**PROMPT:** Scan the records below for the line containing "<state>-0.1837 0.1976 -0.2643" and the line containing "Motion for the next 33". Copy both, plus every line between, exactly.

**DATA TO EXAMINE:**
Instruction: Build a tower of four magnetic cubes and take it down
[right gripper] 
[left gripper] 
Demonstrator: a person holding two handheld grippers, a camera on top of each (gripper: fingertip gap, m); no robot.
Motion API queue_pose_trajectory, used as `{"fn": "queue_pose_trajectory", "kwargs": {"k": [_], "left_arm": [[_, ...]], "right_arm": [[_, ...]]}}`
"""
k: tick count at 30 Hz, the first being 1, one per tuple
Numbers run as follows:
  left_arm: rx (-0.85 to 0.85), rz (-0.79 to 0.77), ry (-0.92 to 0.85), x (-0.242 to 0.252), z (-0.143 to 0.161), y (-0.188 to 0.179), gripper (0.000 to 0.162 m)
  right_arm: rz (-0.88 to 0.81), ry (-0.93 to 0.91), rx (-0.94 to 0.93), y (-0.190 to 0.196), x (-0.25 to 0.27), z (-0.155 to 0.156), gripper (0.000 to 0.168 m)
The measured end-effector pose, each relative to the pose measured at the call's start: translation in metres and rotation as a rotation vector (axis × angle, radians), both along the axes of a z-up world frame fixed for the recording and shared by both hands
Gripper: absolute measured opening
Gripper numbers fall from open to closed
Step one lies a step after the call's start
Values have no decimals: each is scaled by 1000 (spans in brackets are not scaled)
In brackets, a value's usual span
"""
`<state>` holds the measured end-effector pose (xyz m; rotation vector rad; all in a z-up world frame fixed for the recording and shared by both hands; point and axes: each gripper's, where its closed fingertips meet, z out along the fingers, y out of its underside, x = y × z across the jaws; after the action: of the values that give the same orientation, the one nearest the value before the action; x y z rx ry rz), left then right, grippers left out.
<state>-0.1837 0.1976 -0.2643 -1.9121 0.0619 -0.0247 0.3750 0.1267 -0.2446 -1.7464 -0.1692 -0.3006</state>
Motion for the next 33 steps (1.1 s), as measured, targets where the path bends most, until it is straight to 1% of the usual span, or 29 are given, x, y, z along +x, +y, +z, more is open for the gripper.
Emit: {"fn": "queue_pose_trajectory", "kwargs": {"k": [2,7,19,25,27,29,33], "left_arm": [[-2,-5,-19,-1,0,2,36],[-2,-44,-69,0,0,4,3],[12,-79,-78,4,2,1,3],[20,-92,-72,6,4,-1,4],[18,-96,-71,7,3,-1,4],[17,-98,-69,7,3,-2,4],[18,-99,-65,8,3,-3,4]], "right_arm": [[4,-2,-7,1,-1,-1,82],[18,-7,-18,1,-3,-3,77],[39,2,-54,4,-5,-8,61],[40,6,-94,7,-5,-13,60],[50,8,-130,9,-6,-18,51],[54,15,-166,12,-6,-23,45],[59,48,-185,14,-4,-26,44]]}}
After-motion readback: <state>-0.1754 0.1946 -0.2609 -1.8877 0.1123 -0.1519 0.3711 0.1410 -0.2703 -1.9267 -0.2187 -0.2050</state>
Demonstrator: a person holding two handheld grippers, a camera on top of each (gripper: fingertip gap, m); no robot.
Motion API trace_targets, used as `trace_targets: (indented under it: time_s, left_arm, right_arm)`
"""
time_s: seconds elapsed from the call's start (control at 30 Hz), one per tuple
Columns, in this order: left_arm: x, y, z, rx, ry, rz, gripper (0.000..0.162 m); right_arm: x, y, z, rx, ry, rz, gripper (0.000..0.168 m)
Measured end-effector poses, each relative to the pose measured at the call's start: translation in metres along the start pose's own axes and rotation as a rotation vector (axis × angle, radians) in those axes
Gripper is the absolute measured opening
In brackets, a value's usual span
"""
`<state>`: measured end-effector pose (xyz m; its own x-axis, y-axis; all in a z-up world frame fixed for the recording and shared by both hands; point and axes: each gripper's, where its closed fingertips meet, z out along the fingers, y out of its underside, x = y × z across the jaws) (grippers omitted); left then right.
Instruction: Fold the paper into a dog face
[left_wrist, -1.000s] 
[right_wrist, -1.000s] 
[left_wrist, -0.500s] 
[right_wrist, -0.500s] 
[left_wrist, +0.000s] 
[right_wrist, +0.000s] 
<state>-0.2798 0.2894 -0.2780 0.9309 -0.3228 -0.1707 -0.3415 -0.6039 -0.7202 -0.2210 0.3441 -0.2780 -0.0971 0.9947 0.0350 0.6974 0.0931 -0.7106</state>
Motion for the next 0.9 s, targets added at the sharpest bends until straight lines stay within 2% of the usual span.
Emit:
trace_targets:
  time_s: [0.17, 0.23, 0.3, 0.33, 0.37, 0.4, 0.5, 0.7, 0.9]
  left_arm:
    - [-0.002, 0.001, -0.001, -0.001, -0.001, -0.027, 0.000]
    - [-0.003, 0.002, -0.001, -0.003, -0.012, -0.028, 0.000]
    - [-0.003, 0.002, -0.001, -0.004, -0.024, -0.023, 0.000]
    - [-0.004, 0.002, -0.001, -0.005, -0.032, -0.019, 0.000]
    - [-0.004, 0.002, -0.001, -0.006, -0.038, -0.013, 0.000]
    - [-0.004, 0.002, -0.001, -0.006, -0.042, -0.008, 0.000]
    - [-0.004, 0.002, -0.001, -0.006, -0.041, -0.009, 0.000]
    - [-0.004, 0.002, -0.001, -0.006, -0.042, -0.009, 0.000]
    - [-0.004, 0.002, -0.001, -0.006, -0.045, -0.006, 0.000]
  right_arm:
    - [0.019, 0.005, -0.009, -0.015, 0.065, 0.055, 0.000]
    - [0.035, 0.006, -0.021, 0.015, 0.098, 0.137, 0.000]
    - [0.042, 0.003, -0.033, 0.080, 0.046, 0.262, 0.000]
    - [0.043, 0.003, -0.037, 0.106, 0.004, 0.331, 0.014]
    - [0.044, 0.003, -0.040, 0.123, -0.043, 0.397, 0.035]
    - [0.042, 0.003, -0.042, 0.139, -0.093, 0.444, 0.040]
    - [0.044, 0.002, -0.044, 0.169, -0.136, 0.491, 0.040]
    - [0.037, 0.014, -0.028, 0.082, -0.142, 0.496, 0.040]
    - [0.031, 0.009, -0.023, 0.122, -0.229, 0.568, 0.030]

**ANSWER BOX:**
<state>-0.1837 0.1976 -0.2643 -1.9121 0.0619 -0.0247 0.3750 0.1267 -0.2446 -1.7464 -0.1692 -0.3006</state>
Motion for the next 33 steps (1.1 s), as measured, targets where the path bends most, until it is straight to 1% of the usual span, or 29 are given, x, y, z along +x, +y, +z, more is open for the gripper.

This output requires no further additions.